En réponse à une question de M. Cédric PERRIN, président, sur l’évolution de la situation au Tigré, S.E. M. Henok TEFERRA a reconnu que cette région constituait une « tache noire » de la transition éthiopienne, que les autorités ont voulue pacifique, ce qui ne s’était jamais produit dans l’histoire du pays. Il a rappelé que le Front de libération du peuple du Tigré (FLPT) s’était replié au Tigré, d’où il avait lancé une attaque contre les forces armées éthiopiennes et volé des armes. Toutefois, il a subi une déroute militaire, et plusieurs de ses dirigeants ont été arrêtés. Ce conflit a considérablement aggravé la situation humanitaire, déjà mauvaise auparavant – près de trois millions de personnes vivaient de l’aide humanitaire au Tigré avant le conflit. L’assistance de la communauté internationale a été sollicitée, mais les autorités éthiopiennes ont apporté une aide importante aux Tigréens. L’aide humanitaire internationale, qui transite le plus souvent par Djibouti, est acheminée au Tigré en toute sécurité.

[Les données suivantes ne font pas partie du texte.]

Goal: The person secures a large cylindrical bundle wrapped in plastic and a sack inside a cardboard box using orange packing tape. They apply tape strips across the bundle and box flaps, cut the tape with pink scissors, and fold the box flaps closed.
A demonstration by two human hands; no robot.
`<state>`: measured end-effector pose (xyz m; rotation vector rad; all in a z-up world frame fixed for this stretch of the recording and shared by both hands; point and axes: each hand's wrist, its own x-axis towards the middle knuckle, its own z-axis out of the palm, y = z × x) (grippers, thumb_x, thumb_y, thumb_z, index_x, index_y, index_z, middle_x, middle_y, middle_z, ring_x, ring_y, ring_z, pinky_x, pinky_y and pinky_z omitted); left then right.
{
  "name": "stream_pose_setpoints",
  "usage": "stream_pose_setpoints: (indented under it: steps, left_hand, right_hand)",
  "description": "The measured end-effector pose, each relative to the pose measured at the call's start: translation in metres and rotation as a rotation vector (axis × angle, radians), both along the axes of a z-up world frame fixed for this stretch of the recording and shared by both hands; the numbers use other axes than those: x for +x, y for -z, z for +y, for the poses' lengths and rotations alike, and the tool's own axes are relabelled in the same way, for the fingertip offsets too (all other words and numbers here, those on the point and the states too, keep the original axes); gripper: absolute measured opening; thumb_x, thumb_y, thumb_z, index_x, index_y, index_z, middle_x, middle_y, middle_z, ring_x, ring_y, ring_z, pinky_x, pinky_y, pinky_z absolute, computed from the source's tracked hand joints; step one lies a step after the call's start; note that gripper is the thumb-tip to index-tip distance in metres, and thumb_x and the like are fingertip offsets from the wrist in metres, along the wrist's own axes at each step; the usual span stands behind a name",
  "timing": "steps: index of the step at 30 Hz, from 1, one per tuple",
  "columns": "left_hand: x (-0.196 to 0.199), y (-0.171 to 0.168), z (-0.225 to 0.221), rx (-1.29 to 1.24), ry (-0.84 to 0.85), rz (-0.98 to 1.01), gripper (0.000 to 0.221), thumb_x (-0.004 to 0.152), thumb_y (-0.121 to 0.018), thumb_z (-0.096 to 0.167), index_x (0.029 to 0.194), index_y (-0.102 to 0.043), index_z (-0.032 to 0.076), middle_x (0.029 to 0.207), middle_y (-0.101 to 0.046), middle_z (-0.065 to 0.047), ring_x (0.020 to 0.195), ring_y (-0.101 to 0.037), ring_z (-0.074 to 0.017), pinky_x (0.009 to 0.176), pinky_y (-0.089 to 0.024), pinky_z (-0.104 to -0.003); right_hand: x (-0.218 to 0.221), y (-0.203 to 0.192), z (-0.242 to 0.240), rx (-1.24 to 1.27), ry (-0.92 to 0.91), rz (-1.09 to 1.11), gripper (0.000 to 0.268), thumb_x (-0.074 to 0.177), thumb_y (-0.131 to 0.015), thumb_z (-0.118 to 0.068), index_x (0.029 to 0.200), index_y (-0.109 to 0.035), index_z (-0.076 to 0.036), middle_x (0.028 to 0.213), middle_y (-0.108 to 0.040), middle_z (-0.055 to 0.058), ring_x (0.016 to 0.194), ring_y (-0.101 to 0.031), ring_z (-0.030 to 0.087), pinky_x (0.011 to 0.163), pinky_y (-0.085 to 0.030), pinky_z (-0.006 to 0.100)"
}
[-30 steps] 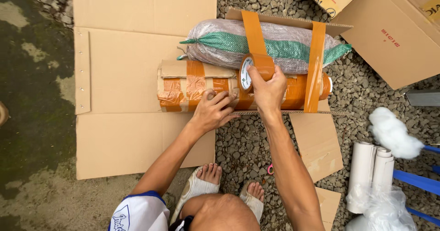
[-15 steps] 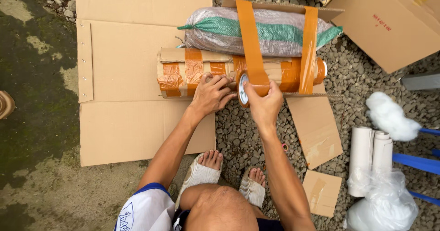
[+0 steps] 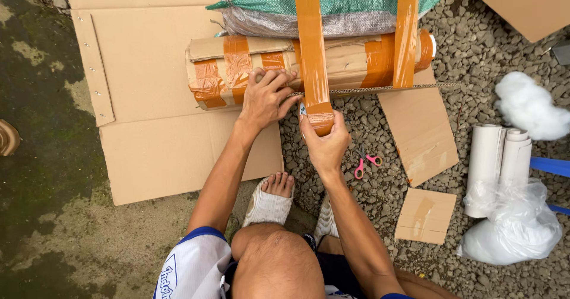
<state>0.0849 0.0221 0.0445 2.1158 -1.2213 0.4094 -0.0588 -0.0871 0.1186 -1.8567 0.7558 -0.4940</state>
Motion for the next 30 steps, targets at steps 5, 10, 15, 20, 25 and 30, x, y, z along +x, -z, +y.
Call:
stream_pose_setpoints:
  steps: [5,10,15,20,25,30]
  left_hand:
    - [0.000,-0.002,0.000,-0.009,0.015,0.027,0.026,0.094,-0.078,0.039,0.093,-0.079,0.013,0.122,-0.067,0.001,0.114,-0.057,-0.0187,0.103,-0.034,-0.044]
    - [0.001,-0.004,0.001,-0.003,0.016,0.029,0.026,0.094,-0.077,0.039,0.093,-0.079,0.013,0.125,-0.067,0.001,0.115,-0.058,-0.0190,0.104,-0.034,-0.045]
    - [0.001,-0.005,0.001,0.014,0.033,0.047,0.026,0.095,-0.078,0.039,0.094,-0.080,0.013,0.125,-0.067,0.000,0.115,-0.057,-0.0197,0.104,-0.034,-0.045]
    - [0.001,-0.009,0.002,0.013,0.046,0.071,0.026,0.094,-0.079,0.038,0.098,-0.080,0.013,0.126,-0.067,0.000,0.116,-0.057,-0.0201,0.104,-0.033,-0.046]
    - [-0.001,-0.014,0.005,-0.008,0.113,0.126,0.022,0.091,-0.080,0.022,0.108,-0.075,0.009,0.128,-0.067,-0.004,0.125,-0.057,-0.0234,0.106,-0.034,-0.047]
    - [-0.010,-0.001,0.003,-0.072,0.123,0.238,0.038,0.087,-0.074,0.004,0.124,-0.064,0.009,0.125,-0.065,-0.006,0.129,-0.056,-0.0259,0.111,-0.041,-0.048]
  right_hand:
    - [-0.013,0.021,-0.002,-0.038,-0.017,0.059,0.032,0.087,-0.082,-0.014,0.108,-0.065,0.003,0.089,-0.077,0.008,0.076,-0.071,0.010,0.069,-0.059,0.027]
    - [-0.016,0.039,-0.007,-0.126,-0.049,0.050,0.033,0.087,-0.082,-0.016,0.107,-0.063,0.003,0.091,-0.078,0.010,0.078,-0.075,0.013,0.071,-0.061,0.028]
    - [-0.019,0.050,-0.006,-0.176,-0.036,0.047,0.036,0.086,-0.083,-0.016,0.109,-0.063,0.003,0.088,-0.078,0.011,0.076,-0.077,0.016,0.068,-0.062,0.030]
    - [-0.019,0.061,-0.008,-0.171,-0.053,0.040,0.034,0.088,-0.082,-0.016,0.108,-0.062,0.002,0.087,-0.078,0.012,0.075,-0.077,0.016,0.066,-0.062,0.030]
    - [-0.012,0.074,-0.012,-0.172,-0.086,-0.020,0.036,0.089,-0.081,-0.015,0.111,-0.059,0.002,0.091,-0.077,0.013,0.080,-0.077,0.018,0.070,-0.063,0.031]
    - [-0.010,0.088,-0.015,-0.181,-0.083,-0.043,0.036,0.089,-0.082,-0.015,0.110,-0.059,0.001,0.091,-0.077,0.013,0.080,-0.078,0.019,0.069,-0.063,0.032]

Répondant à M. Cédric PERRIN, président, l’Ambassadeur a estimé que le conflit militaire était aujourd’hui terminé, mais que la situation humanitaire, aggravée par des invasions de criquets récurrentes, restait très délicate. Il a reconnu des violations des droits de l’Homme, malheureusement fréquentes en cas de conflit, mais qui se sont produites des deux côtés. Il a indiqué que, depuis le 16 mai, des enquêteurs du Haut-Commissariat des Nations Unies aux droits de l’Homme, qui travaillent avec des enquêteurs éthiopiens, se trouvaient sur place, leur rapport pouvant être rendu public cet été. Le gouvernement éthiopien a déjà reconnu des excès et pris des mesures pour les sanctionner. L’Ambassadeur a fait observer que le FLPT dispose de beaucoup de moyens et qu’il les utilise aussi à mener des campagnes de désinformation.

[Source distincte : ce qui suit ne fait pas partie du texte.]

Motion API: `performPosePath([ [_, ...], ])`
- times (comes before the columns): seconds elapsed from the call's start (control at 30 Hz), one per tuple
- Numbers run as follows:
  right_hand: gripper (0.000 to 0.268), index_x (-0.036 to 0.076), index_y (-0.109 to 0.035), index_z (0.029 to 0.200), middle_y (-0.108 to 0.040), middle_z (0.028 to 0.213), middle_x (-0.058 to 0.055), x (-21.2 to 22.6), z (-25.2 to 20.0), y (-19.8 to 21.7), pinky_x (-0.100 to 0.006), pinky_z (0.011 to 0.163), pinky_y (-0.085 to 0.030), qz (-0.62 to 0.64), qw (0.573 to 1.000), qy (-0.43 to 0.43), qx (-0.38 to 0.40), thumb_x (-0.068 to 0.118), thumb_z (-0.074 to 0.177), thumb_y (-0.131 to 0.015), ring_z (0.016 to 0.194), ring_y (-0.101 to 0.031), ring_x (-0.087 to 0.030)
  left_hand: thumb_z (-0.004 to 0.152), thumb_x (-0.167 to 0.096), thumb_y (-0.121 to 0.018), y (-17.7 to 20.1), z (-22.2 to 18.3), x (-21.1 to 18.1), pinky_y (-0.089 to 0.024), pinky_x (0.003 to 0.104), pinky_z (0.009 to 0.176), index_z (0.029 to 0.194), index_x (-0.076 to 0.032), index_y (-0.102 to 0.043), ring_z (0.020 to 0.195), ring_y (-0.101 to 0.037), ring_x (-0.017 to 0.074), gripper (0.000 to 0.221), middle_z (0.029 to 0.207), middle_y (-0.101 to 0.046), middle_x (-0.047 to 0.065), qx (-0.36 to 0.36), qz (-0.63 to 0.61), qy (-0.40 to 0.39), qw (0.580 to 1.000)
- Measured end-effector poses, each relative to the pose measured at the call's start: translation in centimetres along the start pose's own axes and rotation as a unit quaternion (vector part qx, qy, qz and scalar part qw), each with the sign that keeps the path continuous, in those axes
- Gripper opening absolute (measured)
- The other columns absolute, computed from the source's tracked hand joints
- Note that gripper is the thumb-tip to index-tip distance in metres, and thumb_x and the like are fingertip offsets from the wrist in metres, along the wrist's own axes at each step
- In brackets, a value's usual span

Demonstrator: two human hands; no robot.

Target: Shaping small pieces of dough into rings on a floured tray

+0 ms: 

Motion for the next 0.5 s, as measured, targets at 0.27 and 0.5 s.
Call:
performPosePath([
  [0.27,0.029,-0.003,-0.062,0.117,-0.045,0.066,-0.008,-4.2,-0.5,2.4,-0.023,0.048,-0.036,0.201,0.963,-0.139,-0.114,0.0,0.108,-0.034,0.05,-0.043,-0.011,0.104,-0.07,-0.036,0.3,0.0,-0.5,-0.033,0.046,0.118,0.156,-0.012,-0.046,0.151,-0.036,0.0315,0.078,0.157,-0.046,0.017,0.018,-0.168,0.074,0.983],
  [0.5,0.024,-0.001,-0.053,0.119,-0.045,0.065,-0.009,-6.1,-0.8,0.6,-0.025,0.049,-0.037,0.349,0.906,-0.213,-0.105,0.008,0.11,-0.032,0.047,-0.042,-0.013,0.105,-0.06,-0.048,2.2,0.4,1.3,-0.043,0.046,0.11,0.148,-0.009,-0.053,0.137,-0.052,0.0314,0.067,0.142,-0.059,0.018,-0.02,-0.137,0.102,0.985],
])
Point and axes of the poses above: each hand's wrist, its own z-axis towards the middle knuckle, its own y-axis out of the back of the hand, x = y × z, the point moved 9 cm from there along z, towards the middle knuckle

En réponse à une question de Mme Vivette LOPEZ sur la situation du tourisme en Éthiopie, l’Ambassadeur a indiqué qu’elle s’était dégradée dès la pandémie de Covid-19. Avant cela, l’Éthiopie accueillait chaque année environ un million de touristes, mais le tourisme, quoiqu’en hausse, contribue de façon secondaire au développement économique de l’Éthiopie, qui repose sur l’agriculture, l’industrialisation et la construction.

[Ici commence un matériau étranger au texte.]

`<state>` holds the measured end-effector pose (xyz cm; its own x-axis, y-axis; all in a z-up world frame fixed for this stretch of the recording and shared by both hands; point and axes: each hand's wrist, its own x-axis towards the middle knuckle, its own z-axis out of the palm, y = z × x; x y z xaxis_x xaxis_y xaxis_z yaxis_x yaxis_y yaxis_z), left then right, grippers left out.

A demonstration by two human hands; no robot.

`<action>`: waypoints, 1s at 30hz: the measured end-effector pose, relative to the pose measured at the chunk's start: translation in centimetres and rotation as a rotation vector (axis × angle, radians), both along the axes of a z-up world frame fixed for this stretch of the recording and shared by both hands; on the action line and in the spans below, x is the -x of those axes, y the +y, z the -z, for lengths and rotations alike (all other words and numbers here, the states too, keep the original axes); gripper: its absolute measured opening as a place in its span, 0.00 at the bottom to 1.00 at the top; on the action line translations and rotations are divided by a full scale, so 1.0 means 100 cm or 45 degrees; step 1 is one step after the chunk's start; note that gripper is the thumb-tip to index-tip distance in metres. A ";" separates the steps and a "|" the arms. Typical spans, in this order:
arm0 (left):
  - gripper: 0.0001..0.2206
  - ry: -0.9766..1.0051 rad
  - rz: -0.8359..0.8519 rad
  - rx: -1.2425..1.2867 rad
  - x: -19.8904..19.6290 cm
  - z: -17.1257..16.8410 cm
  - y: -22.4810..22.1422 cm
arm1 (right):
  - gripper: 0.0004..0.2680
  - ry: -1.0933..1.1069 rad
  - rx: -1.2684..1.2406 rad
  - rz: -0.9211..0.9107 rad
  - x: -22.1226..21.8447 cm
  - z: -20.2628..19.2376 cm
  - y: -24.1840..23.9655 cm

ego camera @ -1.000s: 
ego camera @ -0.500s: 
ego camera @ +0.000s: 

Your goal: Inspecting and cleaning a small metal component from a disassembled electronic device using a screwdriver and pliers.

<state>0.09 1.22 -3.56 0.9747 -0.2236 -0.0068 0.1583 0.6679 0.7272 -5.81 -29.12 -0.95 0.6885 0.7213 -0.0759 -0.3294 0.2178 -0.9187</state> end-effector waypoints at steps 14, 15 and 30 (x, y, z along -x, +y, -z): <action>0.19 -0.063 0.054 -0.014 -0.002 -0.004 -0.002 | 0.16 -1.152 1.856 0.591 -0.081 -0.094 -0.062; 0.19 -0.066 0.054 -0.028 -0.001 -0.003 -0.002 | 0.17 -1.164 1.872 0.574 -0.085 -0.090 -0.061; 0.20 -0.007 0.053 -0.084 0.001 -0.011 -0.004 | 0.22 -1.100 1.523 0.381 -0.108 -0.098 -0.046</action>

Répondant à des questions de MM. Hughes SAURY, président délégué pour le Soudan, et Cédric PERRIN, président, sur l’influence, respectivement, chinoise et russe en Éthiopie, S.E. M. Henok TEFERRA a indiqué que la Chine et la Russie s’impliquaient effectivement de plus en plus en Afrique, et dans la Corne de l’Afrique en particulier, y voyant le reflet de la compétition mondiale entre grandes puissances. Les Chinois, qui planifient généralement leurs actions sur le long terme, apportant ainsi de la stabilité, participent à la construction d’infrastructures telles que des routes, des chemins de fer et des tramways, dans le cadre de leur projet de « nouvelles routes de la soie ». En Éthiopie, les Chinois investissent surtout dans les parcs industriels, par exemple dans le secteur textile, qui créent des emplois parmi la population éthiopienne. Pour autant, les autorités éthiopiennes ont choisi un consultant suédois pour superviser la réalisation de ces infrastructures. En effet, l’Éthiopie se voit comme une puissance régionale d’équilibre qui ne veut pas être alignée sur les intérêts de l’une ou l’autre puissance mondiale.